Por Javier Carrodani
@JavierCarrodani

Una consigna que suele escucharse en manifestaciones bien antagónicas al actual gobierno nacional es la que reza "Macri, basura, vos sos la dictadura". Más allá de algunas argumentaciones de quienes vinculan al Presidente y a parte del elenco de funcionarios con el terrorismo de Estado de los años 70, debe tomársela como una formulación descabellada.

Se trata de un gobierno surgido de las urnas y las críticas a su gestión pueden expresarse públicamente, sin que ello implique algún peligro para la vida o la integridad física de los que así se pronuncien.

Sin embargo, un hecho que debe llamar la atención de Mauricio Macri y sus principales colaboradores es la difusión del informe de la reconocida ONG Amnistía Internacional sobre la situación de los derechos humanos en 2017, en el capítulo dedicado a Argentina.

Además de referirse a casos que generaron gran repercusión mediática, como las muertes de Santiago Maldonado y Rafael Nahuel -en operativos de represión de protestas de pueblos originarios ocurridas en la Patagonia-, el reporte subraya el accionar de las fuerzas de seguridad en manifestaciones como las del 8 de marzo y las efectuadas contra la reforma previsional en diciembre.

Se apuntan cientos de detenciones presuntamente arbitrarias, otro tanto de heridas a manifestantes, y también de múltiples casos de maltrato de efectivos sobre civiles, tanto en la vía pública como en lugares de confinamiento.
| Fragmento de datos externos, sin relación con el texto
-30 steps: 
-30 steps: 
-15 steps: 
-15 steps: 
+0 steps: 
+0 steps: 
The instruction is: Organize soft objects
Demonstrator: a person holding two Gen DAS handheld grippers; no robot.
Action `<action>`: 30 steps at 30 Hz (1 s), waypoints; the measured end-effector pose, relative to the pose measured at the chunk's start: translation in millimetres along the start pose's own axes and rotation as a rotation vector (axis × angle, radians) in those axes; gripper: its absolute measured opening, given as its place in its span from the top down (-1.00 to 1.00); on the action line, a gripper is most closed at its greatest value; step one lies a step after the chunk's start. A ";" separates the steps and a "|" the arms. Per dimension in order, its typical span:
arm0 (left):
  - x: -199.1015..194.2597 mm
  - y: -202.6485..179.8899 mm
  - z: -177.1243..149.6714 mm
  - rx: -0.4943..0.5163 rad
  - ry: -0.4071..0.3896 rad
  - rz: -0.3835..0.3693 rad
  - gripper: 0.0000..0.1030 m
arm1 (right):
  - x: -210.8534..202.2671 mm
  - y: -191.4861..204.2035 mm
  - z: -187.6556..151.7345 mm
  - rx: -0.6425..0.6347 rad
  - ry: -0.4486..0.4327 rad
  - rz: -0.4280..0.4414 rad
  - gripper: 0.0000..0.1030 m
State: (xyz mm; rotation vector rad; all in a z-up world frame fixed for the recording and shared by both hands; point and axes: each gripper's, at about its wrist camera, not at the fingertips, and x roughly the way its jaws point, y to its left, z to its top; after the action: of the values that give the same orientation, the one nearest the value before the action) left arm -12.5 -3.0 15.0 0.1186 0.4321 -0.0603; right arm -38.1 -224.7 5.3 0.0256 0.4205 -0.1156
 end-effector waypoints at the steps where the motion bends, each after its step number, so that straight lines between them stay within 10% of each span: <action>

Que todo esto lo señalaran solamente sectores políticos marcadamente opositores al gobierno era una cosa, pero ahora que lo hizo una entidad del prestigio de Amnistía Internacional, el gobierno debería tomar este tema con una preocupación especial, sobre todo en el marco del discurso oficial acerca de reinsertar a la Argentina en el mundo y en los mercados.

Los potenciales inversores externos no sólo miran la cuestión de la seguridad jurídica y del ordenamiento económico de un país. El tema de los derechos humanos también tiene su influencia a la hora de tomar decisiones de ese tipo.

Un párrafo aparte para el caso de los mentados trolls, cuentas creadas en redes sociales con el propósito de hostigar, desacreditar, insultar y hasta difundir mentiras acerca de periodistas y demás personas que se atreven a informar sobre hechos que no dejan bien parado al gobierno u opinar en contra de este. También el informe de la ONG se ocupa de éste fenómeno que, además de condenable, resulta patético.